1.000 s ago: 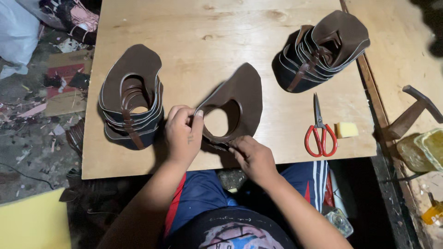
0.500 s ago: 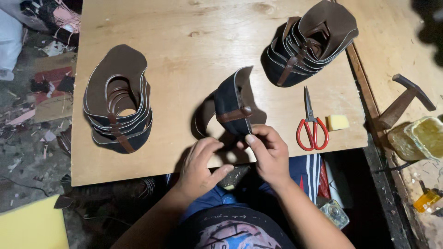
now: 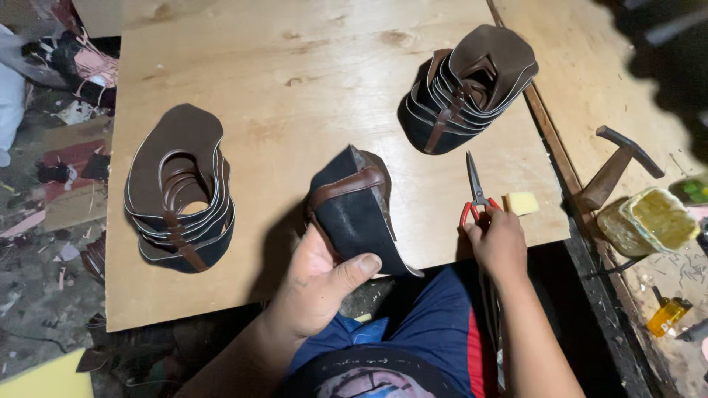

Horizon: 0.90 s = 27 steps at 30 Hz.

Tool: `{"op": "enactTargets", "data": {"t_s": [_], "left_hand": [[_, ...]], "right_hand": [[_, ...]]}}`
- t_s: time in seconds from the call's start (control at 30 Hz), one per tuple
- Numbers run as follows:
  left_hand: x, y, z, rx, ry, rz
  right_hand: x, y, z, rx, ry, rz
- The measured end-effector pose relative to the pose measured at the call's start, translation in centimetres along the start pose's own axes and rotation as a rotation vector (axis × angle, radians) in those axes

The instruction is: The person holds a brown shoe upper, inserts a strip of foam padding into it and folds the material over, then sets it on the workbench. They pick up red-handled scissors and trim excess material from the edge of the upper, cutting small pieces off and placing the trimmed upper with a stack of finished uppers on the bench.

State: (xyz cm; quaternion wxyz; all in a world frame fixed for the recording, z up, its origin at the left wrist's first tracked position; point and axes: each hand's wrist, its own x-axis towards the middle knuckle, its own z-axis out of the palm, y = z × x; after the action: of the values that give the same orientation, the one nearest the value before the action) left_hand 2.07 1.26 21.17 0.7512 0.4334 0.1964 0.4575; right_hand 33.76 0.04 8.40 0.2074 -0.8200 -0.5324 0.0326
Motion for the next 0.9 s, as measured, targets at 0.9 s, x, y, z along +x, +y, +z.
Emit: {"op": "enactTargets", "data": {"t_s": [0.9], "left_hand": [[1.1, -2.8, -0.5, -0.122, 0.218, 0.011]], "right_hand": [[-12.6, -6.7, -3.5, 1.490, -0.875, 0.067]]}}
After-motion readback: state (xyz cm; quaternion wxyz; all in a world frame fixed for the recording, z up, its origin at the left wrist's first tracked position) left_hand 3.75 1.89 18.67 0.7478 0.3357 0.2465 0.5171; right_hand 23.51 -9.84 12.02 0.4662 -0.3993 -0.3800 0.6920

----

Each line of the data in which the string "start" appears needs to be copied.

- t_s: time in seconds from the call's start (control at 30 Hz), one per tuple
- The measured end-effector pose relative to the pose measured at the call's start, translation in centimetres along the start pose's own axes and rotation as a rotation vector (axis × angle, radians) in those axes

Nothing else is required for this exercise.